[STUDY MATERIAL Boundary: Start]

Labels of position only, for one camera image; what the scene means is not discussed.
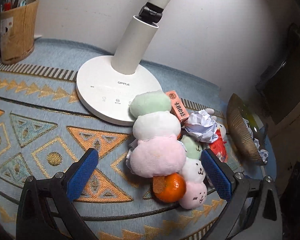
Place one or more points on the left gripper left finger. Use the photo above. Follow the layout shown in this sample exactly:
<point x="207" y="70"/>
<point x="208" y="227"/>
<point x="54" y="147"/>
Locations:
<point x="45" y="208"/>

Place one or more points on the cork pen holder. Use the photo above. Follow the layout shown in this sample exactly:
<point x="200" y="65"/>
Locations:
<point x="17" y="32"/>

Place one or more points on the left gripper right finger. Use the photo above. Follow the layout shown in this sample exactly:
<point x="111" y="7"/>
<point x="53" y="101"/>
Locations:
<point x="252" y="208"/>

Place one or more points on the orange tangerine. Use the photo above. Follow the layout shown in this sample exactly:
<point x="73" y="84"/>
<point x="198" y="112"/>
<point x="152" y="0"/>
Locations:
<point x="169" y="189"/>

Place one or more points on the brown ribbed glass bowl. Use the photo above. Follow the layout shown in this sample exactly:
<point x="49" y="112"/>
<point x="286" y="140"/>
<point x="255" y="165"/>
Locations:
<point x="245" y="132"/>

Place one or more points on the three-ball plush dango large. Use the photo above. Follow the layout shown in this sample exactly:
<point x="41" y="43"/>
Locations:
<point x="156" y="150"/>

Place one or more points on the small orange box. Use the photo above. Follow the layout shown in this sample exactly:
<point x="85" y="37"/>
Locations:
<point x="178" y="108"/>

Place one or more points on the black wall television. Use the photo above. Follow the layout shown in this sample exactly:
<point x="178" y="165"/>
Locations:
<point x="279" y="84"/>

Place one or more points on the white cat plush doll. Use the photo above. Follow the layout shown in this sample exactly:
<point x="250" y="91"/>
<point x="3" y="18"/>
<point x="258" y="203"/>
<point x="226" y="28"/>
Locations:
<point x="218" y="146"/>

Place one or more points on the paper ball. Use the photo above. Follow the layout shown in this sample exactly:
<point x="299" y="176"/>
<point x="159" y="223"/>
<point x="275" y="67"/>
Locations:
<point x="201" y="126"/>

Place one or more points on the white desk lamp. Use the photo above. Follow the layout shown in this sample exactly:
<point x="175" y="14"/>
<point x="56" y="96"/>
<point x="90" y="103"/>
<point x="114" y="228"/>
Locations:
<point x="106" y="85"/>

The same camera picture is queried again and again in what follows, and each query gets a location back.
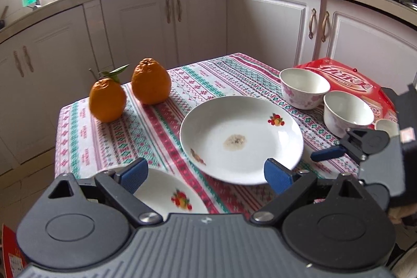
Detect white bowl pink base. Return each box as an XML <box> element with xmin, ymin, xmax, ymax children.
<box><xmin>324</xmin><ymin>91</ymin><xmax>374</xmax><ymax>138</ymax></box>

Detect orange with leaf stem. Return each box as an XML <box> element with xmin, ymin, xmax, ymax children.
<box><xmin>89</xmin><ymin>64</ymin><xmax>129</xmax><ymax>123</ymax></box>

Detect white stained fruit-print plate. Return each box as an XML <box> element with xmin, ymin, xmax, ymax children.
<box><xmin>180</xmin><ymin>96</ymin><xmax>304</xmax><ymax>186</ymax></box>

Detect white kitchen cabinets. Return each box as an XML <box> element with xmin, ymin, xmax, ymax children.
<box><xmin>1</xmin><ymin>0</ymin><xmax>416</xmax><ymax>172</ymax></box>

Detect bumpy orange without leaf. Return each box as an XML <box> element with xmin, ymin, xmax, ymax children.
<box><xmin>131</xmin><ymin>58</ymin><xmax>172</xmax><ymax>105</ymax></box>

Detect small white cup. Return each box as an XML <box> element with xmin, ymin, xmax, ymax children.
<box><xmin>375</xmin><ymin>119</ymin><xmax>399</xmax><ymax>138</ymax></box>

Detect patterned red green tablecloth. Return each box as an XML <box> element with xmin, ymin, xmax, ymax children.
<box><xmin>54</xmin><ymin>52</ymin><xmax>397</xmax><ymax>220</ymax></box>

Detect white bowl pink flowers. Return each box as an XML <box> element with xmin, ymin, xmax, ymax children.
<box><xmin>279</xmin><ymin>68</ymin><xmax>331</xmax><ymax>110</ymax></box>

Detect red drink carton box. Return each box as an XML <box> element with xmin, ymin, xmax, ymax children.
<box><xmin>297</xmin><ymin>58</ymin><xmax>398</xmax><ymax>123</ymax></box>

[STUDY MATERIAL Boundary: End]

• **WHAT IS REQUIRED**: Your answer should copy the listing word for word, with no pictures in it.

• **RESPONSE**:
Labels of position only, for one camera image; what the scene means is not discussed.
Place one or more points on the left gripper left finger. Use the photo above. Follow the layout shown in this sample exactly:
<point x="207" y="70"/>
<point x="208" y="227"/>
<point x="54" y="147"/>
Locations:
<point x="45" y="208"/>

Place one or more points on the cork pen holder. Use the photo above. Follow the layout shown in this sample exactly:
<point x="200" y="65"/>
Locations:
<point x="17" y="32"/>

Place one or more points on the left gripper right finger. Use the photo above. Follow the layout shown in this sample exactly:
<point x="111" y="7"/>
<point x="53" y="101"/>
Locations:
<point x="252" y="208"/>

Place one or more points on the orange tangerine. Use the photo above. Follow the layout shown in this sample exactly:
<point x="73" y="84"/>
<point x="198" y="112"/>
<point x="152" y="0"/>
Locations:
<point x="169" y="189"/>

Place one or more points on the brown ribbed glass bowl. Use the photo above. Follow the layout shown in this sample exactly:
<point x="49" y="112"/>
<point x="286" y="140"/>
<point x="255" y="165"/>
Locations:
<point x="245" y="132"/>

Place one or more points on the three-ball plush dango large. Use the photo above. Follow the layout shown in this sample exactly:
<point x="41" y="43"/>
Locations:
<point x="156" y="150"/>

Place one or more points on the small orange box. Use the photo above. Follow the layout shown in this sample exactly:
<point x="85" y="37"/>
Locations:
<point x="178" y="108"/>

Place one or more points on the black wall television. Use the photo above. Follow the layout shown in this sample exactly:
<point x="178" y="165"/>
Locations:
<point x="279" y="84"/>

Place one or more points on the white cat plush doll. Use the photo above. Follow the layout shown in this sample exactly:
<point x="250" y="91"/>
<point x="3" y="18"/>
<point x="258" y="203"/>
<point x="226" y="28"/>
Locations:
<point x="218" y="146"/>

Place one or more points on the paper ball. Use the photo above. Follow the layout shown in this sample exactly:
<point x="299" y="176"/>
<point x="159" y="223"/>
<point x="275" y="67"/>
Locations:
<point x="201" y="126"/>

Place one or more points on the white desk lamp. Use the photo above. Follow the layout shown in this sample exactly:
<point x="175" y="14"/>
<point x="56" y="96"/>
<point x="90" y="103"/>
<point x="114" y="228"/>
Locations:
<point x="106" y="85"/>

The same camera picture is queried again and again in what follows, and each query gets a location back.
Detect white bowl pink base. Return each box as an XML <box> element with xmin, ymin, xmax, ymax children.
<box><xmin>324</xmin><ymin>91</ymin><xmax>374</xmax><ymax>138</ymax></box>

Detect orange with leaf stem. Return each box as an XML <box> element with xmin, ymin, xmax, ymax children.
<box><xmin>89</xmin><ymin>64</ymin><xmax>129</xmax><ymax>123</ymax></box>

Detect white stained fruit-print plate. Return each box as an XML <box> element with xmin, ymin, xmax, ymax children.
<box><xmin>180</xmin><ymin>96</ymin><xmax>304</xmax><ymax>186</ymax></box>

Detect white kitchen cabinets. Return each box as an XML <box> element with xmin, ymin, xmax, ymax children.
<box><xmin>1</xmin><ymin>0</ymin><xmax>416</xmax><ymax>172</ymax></box>

Detect bumpy orange without leaf. Return each box as an XML <box> element with xmin, ymin, xmax, ymax children.
<box><xmin>131</xmin><ymin>58</ymin><xmax>172</xmax><ymax>105</ymax></box>

Detect small white cup. Return each box as an XML <box> element with xmin, ymin, xmax, ymax children.
<box><xmin>375</xmin><ymin>119</ymin><xmax>399</xmax><ymax>138</ymax></box>

Detect patterned red green tablecloth. Return each box as an XML <box> element with xmin, ymin, xmax, ymax children.
<box><xmin>54</xmin><ymin>52</ymin><xmax>397</xmax><ymax>220</ymax></box>

Detect white bowl pink flowers. Return each box as an XML <box> element with xmin, ymin, xmax, ymax children.
<box><xmin>279</xmin><ymin>68</ymin><xmax>331</xmax><ymax>110</ymax></box>

Detect red drink carton box. Return each box as an XML <box> element with xmin, ymin, xmax, ymax children.
<box><xmin>297</xmin><ymin>58</ymin><xmax>398</xmax><ymax>123</ymax></box>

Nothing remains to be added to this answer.